日本Wako RIKEN新兴物质科学中心Tetsuo Hanaguri团队研究了石墨烯单层NbSe₂中扭曲角控制的超导电性。相关论文于2025年3月20日发表在《自然—物理学》杂志上。

超导性是非平凡量子现象和器件的基础，但它们通常需要人工控制超导能隙。在真实空间中，有多种方法可以调整超导间隙，例如引入界面和缺陷。然而，在动量空间中操纵超导能隙具有挑战性。

研究组证明了通过改变层之间的扭曲角，可以在特定时刻改变石墨烯上NbSe₂单层的超导能隙。他们基于光谱成像的扫描隧道显微镜实验揭示了Bogoliubov准粒子相对于NbSe₂和石墨烯晶格扭曲的干涉图案。结果发现，这些手性干涉图案起源于动量空间中扭曲相关的六重区域，其中NbSe₂单层和石墨烯的费米表面重叠。这一发现不仅拓宽了人们对扭曲双层系统中超导性的理解，也为设计具有可调特性的人造超导材料和器件开辟了可能性。

附：英文原文

Title: Superconductivity controlled by twist angle in monolayer NbSe2 on graphene

Author: Naritsuka, Masahiro, Machida, Tadashi, Asano, Shun, Yanase, Youichi, Hanaguri, Tetsuo

Issue&Volume: 2025-03-20

Abstract: Superconductivity serves as a basis for non-trivial quantum phenomena and devices, but they often require artificial control of the superconducting gap. In real space, there are various ways to tailor the superconducting gap, such as by introducing interfaces and defects. However, it is challenging to manipulate the superconducting gap in momentum space. Here we demonstrate that the superconducting gap of NbSe2 monolayers on graphene can be modified at specific momenta by changing the twist angle between the layers. Our spectroscopic-imaging-based scanning tunnelling microscopy experiments reveal the interference patterns of Bogoliubov quasiparticles that are twisted with respect to NbSe2 and graphene lattices. We find that these chiral interference patterns originate from the twist-dependent sextet of regions in momentum space in which the Fermi surfaces of the NbSe2 monolayer and graphene overlap.

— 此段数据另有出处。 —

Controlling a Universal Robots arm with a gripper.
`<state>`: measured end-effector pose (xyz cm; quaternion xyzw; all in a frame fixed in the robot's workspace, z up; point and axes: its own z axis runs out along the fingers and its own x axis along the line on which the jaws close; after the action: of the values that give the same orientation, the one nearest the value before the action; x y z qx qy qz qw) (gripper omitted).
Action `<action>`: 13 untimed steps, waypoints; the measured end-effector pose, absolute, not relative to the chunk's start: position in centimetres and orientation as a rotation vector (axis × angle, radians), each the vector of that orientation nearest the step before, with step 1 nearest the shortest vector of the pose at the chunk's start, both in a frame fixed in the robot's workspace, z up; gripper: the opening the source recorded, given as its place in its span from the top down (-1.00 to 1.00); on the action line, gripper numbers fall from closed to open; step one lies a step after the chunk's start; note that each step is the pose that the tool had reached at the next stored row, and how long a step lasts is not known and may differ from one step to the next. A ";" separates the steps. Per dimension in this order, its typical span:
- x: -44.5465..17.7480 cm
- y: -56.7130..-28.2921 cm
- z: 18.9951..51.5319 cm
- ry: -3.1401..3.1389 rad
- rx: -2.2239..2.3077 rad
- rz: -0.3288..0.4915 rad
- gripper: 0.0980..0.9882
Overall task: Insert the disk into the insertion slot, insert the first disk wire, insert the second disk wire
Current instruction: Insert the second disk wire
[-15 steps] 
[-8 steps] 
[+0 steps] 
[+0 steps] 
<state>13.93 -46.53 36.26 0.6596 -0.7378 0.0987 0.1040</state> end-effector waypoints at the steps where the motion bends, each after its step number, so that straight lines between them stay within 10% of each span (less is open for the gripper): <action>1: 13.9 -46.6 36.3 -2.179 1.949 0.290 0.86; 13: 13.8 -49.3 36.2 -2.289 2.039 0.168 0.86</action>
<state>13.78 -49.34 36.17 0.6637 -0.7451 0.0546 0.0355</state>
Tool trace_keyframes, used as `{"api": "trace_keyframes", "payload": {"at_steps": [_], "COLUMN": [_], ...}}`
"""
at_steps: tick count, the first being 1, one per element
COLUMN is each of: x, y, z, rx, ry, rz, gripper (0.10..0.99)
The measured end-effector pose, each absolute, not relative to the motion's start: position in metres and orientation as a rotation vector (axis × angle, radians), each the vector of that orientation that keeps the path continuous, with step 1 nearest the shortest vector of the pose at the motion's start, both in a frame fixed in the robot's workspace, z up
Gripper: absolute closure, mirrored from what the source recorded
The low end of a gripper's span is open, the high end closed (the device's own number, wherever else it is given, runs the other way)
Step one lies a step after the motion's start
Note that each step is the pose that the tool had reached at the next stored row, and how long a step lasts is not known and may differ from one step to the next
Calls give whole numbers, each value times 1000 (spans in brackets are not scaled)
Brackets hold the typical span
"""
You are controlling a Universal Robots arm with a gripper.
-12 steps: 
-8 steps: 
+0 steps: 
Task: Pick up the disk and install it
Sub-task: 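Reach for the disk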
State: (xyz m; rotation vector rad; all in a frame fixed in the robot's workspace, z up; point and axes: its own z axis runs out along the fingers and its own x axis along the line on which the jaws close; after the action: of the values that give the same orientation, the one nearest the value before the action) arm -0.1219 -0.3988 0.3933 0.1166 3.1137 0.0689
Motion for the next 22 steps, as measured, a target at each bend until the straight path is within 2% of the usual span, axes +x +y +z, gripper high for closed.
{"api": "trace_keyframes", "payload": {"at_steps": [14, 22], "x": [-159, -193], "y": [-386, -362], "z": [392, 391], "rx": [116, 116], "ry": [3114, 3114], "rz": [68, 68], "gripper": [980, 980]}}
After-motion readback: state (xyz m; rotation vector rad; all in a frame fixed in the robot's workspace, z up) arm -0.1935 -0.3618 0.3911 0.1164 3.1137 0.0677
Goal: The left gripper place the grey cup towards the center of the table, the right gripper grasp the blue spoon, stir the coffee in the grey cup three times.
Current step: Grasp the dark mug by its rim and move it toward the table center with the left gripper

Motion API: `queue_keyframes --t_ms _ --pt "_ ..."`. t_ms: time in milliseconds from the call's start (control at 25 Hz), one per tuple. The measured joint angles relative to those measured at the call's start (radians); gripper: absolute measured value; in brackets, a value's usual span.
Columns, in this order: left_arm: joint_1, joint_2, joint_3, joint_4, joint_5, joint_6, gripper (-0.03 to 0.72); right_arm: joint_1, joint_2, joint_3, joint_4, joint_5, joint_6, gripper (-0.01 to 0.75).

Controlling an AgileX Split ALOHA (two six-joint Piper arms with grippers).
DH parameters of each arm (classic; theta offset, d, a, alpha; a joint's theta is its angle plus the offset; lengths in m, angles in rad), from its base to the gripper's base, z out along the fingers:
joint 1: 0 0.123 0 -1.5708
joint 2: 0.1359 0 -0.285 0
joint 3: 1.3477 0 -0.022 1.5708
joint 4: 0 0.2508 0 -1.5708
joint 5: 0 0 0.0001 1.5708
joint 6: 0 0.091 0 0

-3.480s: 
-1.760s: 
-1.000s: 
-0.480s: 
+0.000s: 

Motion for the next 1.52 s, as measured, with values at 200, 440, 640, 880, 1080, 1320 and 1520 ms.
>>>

This finding not only broadens our understanding of superconductivity in twisted bilayer systems but also opens up possibilities for designing artificial superconducting materials and devices with tunable properties.

DOI: 10.1038/s41567-025-02828-6

Source: https://www.nature.com/articles/s41567-025-02828-6